Assignment:
Reproduce all of the data word for word.

Start of Block

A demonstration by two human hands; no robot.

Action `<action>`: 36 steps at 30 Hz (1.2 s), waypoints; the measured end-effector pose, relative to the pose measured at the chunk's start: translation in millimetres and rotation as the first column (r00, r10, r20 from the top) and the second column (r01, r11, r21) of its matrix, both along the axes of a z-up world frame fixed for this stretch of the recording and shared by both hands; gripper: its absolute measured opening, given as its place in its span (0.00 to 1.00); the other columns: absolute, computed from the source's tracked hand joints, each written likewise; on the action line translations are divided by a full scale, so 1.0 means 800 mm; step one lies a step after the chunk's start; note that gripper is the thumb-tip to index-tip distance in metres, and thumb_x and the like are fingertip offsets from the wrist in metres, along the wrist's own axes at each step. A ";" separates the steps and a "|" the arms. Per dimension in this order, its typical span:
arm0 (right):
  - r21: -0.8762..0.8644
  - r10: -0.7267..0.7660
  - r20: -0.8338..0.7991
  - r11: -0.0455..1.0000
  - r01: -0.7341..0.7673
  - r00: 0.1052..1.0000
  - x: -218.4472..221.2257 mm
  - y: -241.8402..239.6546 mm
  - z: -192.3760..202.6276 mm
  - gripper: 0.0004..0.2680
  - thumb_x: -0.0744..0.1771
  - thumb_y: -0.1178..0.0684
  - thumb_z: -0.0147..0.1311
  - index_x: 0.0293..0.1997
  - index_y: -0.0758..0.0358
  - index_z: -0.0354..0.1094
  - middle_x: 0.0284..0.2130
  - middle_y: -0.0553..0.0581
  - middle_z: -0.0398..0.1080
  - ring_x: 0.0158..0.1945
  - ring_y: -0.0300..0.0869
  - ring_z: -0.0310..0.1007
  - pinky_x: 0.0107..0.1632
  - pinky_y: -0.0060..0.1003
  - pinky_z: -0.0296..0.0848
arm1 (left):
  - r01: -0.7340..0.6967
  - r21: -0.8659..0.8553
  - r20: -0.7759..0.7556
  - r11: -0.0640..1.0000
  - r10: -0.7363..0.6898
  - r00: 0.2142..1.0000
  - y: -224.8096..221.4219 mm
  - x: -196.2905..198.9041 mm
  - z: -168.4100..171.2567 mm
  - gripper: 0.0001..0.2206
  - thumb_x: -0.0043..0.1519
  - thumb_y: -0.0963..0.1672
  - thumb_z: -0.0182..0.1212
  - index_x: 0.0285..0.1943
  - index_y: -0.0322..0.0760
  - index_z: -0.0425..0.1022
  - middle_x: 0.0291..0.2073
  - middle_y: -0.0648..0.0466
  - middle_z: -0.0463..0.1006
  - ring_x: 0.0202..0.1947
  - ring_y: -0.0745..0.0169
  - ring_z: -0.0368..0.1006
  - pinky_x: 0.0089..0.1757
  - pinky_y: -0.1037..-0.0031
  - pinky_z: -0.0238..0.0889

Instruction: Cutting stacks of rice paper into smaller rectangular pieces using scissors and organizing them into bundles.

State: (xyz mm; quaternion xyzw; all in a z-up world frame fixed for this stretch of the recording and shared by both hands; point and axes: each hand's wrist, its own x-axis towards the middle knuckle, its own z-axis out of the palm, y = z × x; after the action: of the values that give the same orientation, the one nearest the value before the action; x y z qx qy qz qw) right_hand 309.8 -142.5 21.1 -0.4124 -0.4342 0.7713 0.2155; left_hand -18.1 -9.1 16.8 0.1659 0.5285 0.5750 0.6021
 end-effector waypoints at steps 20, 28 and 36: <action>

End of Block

Solved problem:
A demonstration by two human hands; no robot.

Action `<action>`: 36 steps at 30 Hz (1.2 s), waypoints; the measured end-effector pose, relative to the pose measured at the chunk's start: translation in millimetres and rotation as the first column (r00, r10, r20 from the top) and the second column (r01, r11, r21) of its matrix, both along the axes of a z-up world frame fixed for this stretch of the recording and shared by both hands; gripper: its absolute measured opening, given as its place in its span (0.00 to 1.00); the other columns: absolute, computed from the source's tracked hand joints, each written likewise; on the action line translations are divided by a full scale, so 1.0 means 800 mm; step one lies a step after the chunk's start; note that gripper is the thumb-tip to index-tip distance in metres, and thumb_x and the like are fingertip offsets from the wrist in metres, along the wrist's own axes at each step. A ";" separates the steps and a "|" the arms. Per dimension in this order, its typical span:
arm0 (right):
  - r21: -0.8762..0.8644
  - r10: -0.7267..0.7660
  - r20: -0.8338..0.7991
  - r11: -0.0455..1.0000
  - r01: -0.7341..0.7673
  - r00: 0.1052..1.0000
  - x: -218.4472..221.2257 mm
  - y: -241.8402..239.6546 mm
  - z: -192.3760..202.6276 mm
  - gripper: 0.0004..0.2680
  - thumb_x: -0.0744..0.1771
  - thumb_y: -0.1178..0.0684
  - thumb_z: -0.0147..0.1311
  - index_x: 0.0293..0.1997
  - index_y: -0.0758..0.0358
  - index_z: -0.0354..0.1094
  - middle_x: 0.0284..0.2130
  - middle_y: -0.0553..0.0581
  - middle_z: -0.0398..0.1080
  - ring_x: 0.0158..0.1945
  - ring_y: -0.0300..0.0869
  - ring_z: -0.0310..0.1007
  - pinky_x: 0.0107..0.1632
  - pinky_y: -0.0060..0.1003
  - pinky_z: -0.0296..0.0848
arm1 (left):
  - r01: -0.7340..0.6967
  - r21: -0.8659..0.8553
  - r20: -0.7759..0.7556
  - r11: -0.0640..1.0000
  - r10: -0.7363..0.6898
  - r00: 0.2142..1.0000
  - y: -224.8096..221.4219 mm
  - x: -196.2905..198.9041 mm
  - z: -168.4100..171.2567 mm
  - gripper: 0.0001..0.2206
  - thumb_x: -0.0043..0.1519
  - thumb_y: -0.0963..0.1672
  - thumb_z: -0.0182..0.1212
  - index_x: 0.0285..0.1943
  - index_y: -0.0322..0.0760
  - index_z: -0.0425..0.1022
  - middle_x: 0.0291..0.2073
  - middle_y: -0.0648..0.0466
  - middle_z: -0.0463..0.1006
  - ring_x: 0.0202..0.1947
  - ring_y: -0.0745..0.0169
  - ring_z: -0.0368..0.1006
  - pinky_x: 0.0089..0.1757
  - pinky_y: -0.1037..-0.0031
  - pinky_z: -0.0238..0.0889

Instruction: Cutting stacks of rice paper into smaller rectangular pieces using scissors and organizing them into bundles.

State: (xyz mm; quaternion xyzw; all in a z-up world frame fixed for this stretch of the recording and shared by both hands; point and axes: each hand's wrist, its own x-axis towards the middle knuckle, its own z-axis out of the palm, y = z × x; after the action: of the values that give the same orientation, the one nearest the value before the action; x y z qx qy qz qw) right_hand 309.8 -142.5 21.1 -0.4124 -0.4342 0.7713 0.2155; left_hand -18.1 -9.1 16.8 0.1659 0.5285 0.5750 0.6021
 end-effector waypoints at steps 20, 28 and 36: <action>

That was the complete answer.